» SOURCE DATA
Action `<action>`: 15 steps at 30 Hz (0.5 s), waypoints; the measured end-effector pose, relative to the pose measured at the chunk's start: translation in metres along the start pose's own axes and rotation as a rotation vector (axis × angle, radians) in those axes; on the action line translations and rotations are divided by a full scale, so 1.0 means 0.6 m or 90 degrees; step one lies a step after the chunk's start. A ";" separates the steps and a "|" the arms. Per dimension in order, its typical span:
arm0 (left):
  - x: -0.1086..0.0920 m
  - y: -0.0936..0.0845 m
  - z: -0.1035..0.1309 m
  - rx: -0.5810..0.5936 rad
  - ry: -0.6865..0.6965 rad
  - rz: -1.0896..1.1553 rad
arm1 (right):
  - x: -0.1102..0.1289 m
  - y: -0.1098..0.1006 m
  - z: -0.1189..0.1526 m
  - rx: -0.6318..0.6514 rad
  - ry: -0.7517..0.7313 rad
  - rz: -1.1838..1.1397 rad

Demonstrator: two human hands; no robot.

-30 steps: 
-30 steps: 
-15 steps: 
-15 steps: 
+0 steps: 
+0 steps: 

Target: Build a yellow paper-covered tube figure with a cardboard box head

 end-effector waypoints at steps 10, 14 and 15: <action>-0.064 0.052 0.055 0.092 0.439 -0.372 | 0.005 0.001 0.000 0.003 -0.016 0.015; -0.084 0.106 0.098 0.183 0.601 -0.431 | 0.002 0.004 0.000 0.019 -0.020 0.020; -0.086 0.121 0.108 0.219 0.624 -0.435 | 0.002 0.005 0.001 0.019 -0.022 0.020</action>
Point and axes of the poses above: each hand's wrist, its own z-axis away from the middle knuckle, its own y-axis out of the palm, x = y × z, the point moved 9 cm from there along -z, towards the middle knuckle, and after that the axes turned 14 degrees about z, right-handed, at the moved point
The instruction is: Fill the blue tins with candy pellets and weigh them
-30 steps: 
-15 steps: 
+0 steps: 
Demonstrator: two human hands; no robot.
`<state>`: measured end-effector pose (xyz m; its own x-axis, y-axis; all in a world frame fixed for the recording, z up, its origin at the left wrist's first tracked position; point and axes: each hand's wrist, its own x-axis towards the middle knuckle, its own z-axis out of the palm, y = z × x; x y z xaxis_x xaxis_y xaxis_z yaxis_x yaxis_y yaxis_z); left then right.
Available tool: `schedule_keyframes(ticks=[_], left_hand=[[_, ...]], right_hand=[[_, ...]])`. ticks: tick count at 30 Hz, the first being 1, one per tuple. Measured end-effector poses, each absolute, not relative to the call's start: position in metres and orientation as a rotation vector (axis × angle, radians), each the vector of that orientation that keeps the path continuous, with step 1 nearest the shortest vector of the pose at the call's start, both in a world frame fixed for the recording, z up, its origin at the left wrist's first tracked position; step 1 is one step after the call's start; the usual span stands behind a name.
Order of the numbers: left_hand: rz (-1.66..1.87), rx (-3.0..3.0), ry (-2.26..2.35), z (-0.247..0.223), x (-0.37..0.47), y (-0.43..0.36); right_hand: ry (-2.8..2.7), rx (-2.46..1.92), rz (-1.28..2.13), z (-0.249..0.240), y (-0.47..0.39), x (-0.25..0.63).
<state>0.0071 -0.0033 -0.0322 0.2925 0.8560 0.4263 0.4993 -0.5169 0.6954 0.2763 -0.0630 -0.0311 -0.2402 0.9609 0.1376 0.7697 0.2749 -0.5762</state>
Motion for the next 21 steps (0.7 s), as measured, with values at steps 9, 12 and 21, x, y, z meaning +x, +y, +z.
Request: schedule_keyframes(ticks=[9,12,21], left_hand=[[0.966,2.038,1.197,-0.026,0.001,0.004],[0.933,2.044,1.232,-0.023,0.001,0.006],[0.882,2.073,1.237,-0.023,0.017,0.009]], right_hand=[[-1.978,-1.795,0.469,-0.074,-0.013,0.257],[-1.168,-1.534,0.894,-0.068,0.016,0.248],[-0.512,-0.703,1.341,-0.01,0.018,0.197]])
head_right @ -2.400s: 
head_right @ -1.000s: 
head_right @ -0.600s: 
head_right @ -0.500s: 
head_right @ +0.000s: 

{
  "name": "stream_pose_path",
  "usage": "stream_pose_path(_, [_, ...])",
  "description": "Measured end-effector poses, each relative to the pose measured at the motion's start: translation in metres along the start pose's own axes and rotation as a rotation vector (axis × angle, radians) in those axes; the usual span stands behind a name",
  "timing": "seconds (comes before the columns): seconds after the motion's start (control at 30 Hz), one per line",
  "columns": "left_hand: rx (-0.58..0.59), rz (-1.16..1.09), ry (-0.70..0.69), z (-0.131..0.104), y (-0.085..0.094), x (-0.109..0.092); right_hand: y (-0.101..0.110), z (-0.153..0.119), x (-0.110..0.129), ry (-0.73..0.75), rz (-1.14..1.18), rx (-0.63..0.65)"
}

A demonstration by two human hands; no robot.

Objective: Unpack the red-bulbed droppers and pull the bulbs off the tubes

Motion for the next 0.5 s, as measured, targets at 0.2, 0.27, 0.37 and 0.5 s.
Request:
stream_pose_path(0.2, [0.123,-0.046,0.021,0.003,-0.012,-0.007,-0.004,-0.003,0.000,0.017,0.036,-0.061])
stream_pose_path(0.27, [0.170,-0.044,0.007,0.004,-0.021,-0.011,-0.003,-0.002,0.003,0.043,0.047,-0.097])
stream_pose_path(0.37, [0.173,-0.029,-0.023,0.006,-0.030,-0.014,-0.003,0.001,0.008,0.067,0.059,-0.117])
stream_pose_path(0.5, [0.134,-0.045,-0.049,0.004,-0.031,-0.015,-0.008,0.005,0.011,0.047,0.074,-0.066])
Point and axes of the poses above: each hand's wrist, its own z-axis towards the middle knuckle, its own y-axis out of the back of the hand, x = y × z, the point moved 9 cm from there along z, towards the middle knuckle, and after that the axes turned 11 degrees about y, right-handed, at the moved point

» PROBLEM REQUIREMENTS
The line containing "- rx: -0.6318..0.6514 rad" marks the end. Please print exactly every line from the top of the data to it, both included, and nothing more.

» SOLUTION TO THIS PROBLEM
Action `<action>`: 15 steps at 30 Hz (0.5 s), waypoints; the measured end-effector pose, relative to the pose measured at the chunk's start: translation in metres along the start pose's own axes and rotation as a rotation vector (axis × angle, radians) in those axes; on the action line translations and rotations are divided by a full scale, so 1.0 means 0.6 m or 90 degrees; step one lies a step after the chunk's start. A ";" separates the steps and a "|" the arms. Per dimension in order, its typical span:
arm0 (left):
  - x: -0.1086..0.0920 m
  - y: -0.0936..0.0845 m
  - z: -0.1035..0.1309 m
  - rx: -0.5810..0.5936 rad
  - ry: -0.6865..0.6965 rad
  - rz: -1.0896..1.1553 rad
arm1 (right):
  - x: -0.1102..0.1289 m
  - y: -0.1098..0.1006 m
  - z: -0.1189..0.1526 m
  - rx: -0.6318..0.6514 rad

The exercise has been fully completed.